▸ Provided material

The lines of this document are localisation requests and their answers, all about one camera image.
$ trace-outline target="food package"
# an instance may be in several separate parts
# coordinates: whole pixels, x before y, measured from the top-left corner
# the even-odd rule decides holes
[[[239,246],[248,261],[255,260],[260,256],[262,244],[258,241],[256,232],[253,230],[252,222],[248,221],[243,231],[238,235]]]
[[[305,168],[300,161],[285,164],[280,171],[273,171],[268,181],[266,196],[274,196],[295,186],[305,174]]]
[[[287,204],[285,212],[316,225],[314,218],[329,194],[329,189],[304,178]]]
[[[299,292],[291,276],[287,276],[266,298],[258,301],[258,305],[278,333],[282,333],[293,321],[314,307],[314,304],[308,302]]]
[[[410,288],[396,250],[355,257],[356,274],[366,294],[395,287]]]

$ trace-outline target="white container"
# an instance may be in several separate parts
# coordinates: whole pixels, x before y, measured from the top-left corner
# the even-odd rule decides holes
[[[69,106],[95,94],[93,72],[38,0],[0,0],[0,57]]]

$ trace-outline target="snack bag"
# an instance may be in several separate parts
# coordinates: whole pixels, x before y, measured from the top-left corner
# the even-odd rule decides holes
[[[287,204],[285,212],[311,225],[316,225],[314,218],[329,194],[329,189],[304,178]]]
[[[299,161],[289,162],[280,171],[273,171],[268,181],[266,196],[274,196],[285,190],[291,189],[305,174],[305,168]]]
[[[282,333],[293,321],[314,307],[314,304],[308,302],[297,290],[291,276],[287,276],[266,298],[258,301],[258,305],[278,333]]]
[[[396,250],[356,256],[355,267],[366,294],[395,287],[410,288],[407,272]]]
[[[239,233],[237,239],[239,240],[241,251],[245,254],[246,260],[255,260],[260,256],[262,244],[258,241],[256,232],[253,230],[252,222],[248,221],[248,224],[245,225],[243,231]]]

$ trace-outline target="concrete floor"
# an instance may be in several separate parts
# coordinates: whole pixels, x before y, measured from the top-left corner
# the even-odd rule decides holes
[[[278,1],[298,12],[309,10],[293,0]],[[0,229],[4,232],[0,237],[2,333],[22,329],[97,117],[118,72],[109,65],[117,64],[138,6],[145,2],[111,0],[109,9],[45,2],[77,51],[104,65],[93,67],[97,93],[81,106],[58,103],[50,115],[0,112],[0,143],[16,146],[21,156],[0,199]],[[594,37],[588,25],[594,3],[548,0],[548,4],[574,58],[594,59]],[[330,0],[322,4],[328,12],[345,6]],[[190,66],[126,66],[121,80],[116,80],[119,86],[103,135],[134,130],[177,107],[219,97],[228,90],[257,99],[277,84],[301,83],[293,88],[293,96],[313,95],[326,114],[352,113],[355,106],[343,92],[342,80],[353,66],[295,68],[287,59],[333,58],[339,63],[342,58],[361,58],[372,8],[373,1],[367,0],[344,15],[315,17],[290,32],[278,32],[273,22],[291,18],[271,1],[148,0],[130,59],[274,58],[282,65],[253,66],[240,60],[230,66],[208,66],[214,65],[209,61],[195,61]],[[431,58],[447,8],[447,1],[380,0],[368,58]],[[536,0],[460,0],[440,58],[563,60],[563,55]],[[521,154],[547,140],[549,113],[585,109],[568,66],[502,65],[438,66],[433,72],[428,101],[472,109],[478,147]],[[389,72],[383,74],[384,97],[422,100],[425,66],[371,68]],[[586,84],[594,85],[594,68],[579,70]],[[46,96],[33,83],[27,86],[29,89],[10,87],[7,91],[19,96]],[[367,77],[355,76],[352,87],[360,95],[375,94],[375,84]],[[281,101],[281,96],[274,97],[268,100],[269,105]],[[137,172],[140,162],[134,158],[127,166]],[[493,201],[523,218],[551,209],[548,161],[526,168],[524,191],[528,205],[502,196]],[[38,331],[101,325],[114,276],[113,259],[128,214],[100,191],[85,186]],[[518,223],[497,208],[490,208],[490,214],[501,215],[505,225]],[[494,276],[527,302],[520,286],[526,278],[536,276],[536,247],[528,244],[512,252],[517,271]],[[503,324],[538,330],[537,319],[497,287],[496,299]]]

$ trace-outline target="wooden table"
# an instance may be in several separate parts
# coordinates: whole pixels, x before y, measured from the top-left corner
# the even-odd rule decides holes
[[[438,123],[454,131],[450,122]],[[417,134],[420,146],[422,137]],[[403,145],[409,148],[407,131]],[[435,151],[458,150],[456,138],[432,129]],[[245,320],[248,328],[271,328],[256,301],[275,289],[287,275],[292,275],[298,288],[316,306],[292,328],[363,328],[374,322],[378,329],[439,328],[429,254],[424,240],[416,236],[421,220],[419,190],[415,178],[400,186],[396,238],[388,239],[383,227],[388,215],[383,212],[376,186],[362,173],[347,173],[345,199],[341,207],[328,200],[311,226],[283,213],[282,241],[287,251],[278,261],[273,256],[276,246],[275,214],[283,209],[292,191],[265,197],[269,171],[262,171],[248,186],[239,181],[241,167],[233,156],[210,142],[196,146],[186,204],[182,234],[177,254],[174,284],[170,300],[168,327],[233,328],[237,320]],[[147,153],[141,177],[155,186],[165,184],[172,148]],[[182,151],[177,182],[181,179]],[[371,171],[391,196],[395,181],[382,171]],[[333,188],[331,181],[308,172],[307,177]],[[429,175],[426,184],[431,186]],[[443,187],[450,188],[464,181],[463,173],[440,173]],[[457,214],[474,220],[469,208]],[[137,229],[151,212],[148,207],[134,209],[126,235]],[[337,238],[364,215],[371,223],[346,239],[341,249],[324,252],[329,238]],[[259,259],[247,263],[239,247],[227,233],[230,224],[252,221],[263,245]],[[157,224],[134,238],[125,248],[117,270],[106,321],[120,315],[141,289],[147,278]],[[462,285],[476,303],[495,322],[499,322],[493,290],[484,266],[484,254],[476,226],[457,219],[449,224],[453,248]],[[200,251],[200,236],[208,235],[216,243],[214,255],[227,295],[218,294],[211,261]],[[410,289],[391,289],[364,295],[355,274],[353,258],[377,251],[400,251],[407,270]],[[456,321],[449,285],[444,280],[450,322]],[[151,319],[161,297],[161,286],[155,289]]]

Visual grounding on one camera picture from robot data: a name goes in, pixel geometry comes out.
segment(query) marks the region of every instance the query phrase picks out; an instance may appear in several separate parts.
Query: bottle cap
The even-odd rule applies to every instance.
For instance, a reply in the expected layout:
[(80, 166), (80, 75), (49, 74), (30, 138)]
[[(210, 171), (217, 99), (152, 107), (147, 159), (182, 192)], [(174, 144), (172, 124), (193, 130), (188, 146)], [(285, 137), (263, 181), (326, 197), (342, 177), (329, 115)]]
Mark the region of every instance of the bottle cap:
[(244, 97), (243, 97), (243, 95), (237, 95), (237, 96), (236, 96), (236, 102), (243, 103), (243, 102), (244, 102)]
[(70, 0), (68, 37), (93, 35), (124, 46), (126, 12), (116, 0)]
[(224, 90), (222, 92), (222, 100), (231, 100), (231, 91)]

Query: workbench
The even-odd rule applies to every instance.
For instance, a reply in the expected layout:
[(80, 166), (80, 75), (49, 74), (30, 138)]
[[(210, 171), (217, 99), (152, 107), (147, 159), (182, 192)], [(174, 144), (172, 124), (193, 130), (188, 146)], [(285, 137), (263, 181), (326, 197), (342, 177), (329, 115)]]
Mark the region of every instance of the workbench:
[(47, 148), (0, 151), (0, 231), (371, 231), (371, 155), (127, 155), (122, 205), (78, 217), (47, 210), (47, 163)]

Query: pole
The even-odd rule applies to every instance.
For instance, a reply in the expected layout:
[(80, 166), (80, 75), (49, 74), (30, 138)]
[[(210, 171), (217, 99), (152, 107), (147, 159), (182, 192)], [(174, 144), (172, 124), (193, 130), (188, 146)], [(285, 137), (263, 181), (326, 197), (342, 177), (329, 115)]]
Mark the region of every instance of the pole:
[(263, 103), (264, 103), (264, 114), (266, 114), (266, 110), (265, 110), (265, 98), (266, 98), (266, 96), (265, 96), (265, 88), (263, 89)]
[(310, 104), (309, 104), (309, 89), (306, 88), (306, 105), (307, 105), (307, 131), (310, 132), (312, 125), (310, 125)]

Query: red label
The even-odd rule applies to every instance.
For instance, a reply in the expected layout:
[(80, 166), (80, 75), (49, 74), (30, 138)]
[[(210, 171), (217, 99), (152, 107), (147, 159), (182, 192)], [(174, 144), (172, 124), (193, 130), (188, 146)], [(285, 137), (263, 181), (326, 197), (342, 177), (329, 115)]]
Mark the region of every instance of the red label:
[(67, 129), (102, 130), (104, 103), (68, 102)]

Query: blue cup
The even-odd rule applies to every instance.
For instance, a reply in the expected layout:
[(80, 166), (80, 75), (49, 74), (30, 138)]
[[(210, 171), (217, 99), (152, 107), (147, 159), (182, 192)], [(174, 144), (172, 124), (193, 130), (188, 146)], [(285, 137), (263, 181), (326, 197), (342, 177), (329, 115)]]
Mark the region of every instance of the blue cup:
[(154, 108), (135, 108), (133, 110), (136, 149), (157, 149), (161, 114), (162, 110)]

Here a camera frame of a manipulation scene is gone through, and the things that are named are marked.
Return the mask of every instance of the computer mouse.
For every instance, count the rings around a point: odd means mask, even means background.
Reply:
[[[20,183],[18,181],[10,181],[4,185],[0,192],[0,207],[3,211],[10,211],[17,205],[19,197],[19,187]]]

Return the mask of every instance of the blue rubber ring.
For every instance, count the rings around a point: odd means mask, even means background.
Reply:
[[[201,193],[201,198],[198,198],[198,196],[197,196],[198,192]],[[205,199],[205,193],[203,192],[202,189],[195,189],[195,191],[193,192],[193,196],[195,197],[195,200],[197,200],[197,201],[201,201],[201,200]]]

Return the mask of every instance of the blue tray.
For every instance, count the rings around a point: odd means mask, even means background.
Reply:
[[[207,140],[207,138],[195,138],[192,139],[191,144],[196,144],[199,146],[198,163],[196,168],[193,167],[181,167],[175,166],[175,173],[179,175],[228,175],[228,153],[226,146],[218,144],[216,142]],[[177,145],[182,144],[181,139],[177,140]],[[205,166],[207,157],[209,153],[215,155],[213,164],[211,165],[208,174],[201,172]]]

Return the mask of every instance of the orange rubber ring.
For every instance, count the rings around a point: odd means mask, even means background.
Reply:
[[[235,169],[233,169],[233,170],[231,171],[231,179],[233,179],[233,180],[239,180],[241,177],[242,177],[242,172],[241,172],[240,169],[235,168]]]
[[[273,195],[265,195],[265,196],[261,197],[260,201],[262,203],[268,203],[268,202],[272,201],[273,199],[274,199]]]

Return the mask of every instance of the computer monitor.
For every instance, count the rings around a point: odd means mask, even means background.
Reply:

▸ Assignment
Reproduce all lines from the records above that include the word "outline".

▸ Expected answer
$ trace-outline target="food package"
$ trace-outline target="white container"
$ trace-outline target="snack bag"
$ trace-outline target="concrete floor"
$ trace-outline target="wooden table"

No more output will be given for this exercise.